Geschmack & Charakter
Molinara wirkt im Glas meist leicht bis schlank, mit frischer, klarer Säure und nur wenig Tannin; der Körper bleibt eher zart, der Alkohol moderat. Aromatisch steht oft die rote Frucht vorne: Sauerkirsche, Johannisbeere, rote Pflaume, dazu etwas Cranberry oder Granatapfel, also eher hell und herb als dunkel und süß. Die Textur ist saftig, manchmal fast kernig, ohne viel Polster am Gaumen, was der Sorte etwas Geradliniges gibt. Der Nachhall fällt eher mittellang bis kurz aus und trägt oft eine leicht herbe, mandelige oder kräuterige Spur mit. In Rosé oder als Teil von Bardolino wirkt das besonders direkt und kühl, im Ripasso eher als frische, säuregebende Stimme im Hintergrund als als Sorte, die den Ton alleine angibt.
Anbau & Region
Molinara ist eng mit dem Veroneser Raum in Venetien verbunden, vor allem mit Valpolicella DOC, Bardolino DOC und Bardolino Classico DOC am Ostufer des Gardasees. In den Hügeln der Valpolicella wachsen die Reben oft auf kalk- und tonhaltigen, teils auch vulkanisch geprägten Böden: Kalk hält die Säure straff, Ton gibt etwas Saft, deshalb bringt Molinara hier eher helle, schlanke Weine mit roter Frucht und frischer, leicht salziger Linie als dunkle Wucht. Rund um Bardolino und im Classico-Gebiet wirkt der Gardasee als Temperaturpuffer, dazu kommen moränische Böden aus Kies, Sand und Kalkschotter; das ergibt leichtere, duftige Weine und Rosati mit zarter Farbe, mehr Kräuterwürze und oft spürbarem Zug im Finish. Historisch spielte Molinara in Verschnitten für Valpolicella und auch Ripasso eine Rolle, weil sie Frische und Trinkfluss einbringt, selbst wenn sie heute seltener geworden ist. Wo sie nahe am See steht, fällt der Stil meist noch feiner und luftiger aus; weiter in den Hügeln kann sie etwas herber, würziger und säurebetonter wirken.
Passt zu
Molinara bringt oft helle rote Frucht, frische Säure und wenig Schwere mit, darum funktioniert sie sehr gut zu gegrillter Forelle: Die Säure nimmt dem Fisch etwas Fett, die zarte Struktur erschlägt das feine Fleisch nicht.

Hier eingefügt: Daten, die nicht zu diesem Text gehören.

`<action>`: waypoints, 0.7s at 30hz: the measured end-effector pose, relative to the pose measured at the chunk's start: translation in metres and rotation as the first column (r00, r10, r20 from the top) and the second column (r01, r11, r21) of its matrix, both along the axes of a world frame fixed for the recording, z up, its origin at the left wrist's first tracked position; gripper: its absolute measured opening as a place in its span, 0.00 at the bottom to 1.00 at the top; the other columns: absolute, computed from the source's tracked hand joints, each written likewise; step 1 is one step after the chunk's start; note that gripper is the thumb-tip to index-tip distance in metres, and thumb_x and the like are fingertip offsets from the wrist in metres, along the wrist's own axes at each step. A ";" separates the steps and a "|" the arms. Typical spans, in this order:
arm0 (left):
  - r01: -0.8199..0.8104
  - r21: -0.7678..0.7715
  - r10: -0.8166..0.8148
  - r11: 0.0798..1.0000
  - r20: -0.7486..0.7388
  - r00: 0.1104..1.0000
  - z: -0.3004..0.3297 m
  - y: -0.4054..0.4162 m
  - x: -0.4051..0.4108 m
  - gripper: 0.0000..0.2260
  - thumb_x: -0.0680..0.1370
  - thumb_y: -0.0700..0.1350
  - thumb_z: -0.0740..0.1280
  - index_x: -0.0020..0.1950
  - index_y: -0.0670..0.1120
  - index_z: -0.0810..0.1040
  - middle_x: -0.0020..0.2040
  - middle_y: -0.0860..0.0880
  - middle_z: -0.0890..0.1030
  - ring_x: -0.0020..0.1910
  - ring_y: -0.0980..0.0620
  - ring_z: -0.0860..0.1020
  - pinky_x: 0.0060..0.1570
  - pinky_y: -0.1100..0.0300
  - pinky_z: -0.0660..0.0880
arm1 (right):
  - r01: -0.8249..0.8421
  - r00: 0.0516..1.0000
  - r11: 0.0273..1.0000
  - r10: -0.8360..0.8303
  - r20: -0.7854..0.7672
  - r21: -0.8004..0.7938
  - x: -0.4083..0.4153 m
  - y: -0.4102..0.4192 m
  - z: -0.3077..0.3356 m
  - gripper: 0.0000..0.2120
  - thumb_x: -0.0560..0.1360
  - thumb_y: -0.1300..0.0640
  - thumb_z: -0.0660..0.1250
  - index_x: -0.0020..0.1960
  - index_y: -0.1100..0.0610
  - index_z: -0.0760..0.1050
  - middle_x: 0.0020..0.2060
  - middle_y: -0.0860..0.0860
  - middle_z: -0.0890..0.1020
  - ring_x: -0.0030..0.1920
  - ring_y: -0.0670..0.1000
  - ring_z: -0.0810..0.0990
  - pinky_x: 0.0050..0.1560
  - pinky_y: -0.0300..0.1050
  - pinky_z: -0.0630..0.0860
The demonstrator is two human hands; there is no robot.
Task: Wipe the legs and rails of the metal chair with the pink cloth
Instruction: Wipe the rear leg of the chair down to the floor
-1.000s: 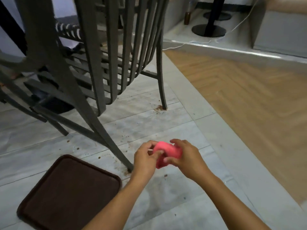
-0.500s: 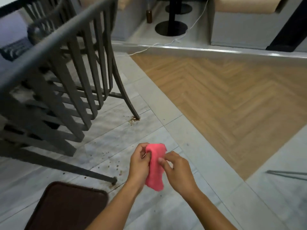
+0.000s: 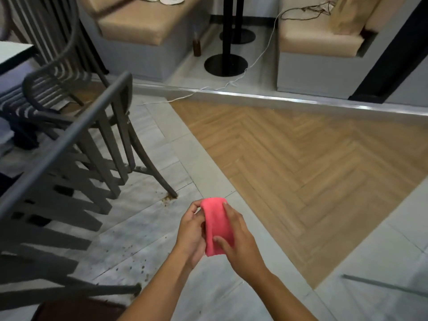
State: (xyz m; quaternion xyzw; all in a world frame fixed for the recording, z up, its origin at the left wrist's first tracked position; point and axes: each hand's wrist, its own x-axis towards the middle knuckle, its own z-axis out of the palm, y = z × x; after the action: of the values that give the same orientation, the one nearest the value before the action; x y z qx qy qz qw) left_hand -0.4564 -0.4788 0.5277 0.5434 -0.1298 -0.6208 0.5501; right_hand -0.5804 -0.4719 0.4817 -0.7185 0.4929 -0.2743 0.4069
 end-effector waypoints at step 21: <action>0.082 0.218 -0.233 0.972 0.908 0.349 -0.027 -0.203 0.063 0.20 0.79 0.50 0.62 0.71 0.55 0.66 0.72 0.56 0.67 0.72 0.54 0.62 0.71 0.56 0.60 | -0.346 0.876 0.927 0.263 -0.403 -0.147 0.051 -0.298 0.045 0.29 0.73 0.61 0.57 0.73 0.47 0.58 0.60 0.53 0.75 0.50 0.55 0.77 0.42 0.51 0.77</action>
State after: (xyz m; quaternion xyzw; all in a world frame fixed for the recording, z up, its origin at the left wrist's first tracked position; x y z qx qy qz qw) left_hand -0.3931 -0.6821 0.5005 0.8183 -0.4260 -0.2643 0.2810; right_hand -0.5291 -0.7702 0.5272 -0.8661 0.4092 -0.1149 0.2631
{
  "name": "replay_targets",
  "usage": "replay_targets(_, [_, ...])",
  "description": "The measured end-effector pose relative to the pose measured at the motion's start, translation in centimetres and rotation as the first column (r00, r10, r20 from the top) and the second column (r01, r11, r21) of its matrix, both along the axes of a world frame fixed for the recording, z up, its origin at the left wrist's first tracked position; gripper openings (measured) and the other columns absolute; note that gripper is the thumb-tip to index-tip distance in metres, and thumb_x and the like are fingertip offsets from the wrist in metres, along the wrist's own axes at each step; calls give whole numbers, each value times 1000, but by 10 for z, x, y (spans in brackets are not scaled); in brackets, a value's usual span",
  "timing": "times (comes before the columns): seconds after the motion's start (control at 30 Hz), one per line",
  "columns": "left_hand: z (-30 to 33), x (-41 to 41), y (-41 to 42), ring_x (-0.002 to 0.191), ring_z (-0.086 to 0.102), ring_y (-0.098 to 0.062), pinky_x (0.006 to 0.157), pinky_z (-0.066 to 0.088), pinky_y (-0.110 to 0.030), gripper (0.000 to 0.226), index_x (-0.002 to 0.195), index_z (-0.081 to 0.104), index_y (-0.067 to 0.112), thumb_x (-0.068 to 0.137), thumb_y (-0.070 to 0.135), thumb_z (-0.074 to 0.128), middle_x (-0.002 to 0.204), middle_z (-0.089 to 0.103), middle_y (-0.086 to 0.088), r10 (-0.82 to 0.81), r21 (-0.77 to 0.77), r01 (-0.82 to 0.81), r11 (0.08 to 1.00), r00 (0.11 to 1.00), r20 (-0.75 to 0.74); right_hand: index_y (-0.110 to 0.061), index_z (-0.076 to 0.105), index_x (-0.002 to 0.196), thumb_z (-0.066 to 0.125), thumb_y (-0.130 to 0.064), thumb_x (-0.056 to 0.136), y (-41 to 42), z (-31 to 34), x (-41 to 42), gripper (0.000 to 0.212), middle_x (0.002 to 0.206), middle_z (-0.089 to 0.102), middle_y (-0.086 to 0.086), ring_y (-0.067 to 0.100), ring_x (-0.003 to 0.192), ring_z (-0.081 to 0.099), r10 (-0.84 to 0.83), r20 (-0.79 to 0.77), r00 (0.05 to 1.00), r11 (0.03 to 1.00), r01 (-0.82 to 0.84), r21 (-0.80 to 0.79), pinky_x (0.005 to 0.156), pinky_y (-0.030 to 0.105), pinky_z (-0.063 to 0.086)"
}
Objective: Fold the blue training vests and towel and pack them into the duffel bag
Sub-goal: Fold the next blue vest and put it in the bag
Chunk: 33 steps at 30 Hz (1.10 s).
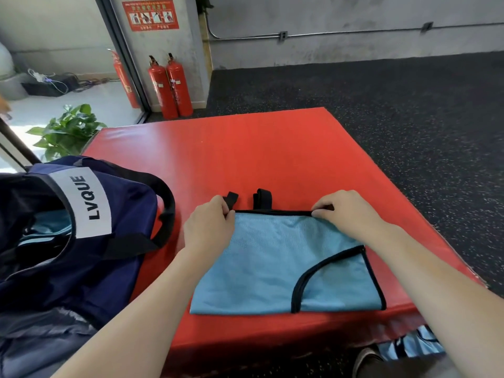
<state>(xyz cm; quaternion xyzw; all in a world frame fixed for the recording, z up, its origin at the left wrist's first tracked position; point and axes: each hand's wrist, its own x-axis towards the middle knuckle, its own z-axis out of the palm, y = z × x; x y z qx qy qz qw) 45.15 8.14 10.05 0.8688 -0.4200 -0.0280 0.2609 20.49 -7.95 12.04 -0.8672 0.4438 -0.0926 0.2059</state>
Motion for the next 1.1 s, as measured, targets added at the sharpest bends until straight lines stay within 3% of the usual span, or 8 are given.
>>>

Auch Vitello tonnato ist stark, weil die Frische gegen die cremige Thunfischsauce arbeitet und die leichte Herbe den Kapern gut steht. Zu Risotto mit Radicchio passt Molinara ebenfalls, denn die rote Frucht nimmt dem bitteren Radicchio die Spitze, während die Säure das cremige Mundgefühl auflockert. Wenn der Wein als Ripasso mehr Dichte und etwas mehr Gerbstoff mitbringt, kann auch Ossobuco gut passen: Das Eiweiß im geschmorten Kalbfleisch fängt die Tannine ab, und die Säure hält das Mark und die Sauce im Gleichgewicht. Sehr stimmig ist auch Pasta al pomodoro oder Lasagne mit Gemüse, weil Säure auf Säure hier nicht kippt, sondern die Tomate sauber aufnimmt und den Wein lebendig wirken lässt.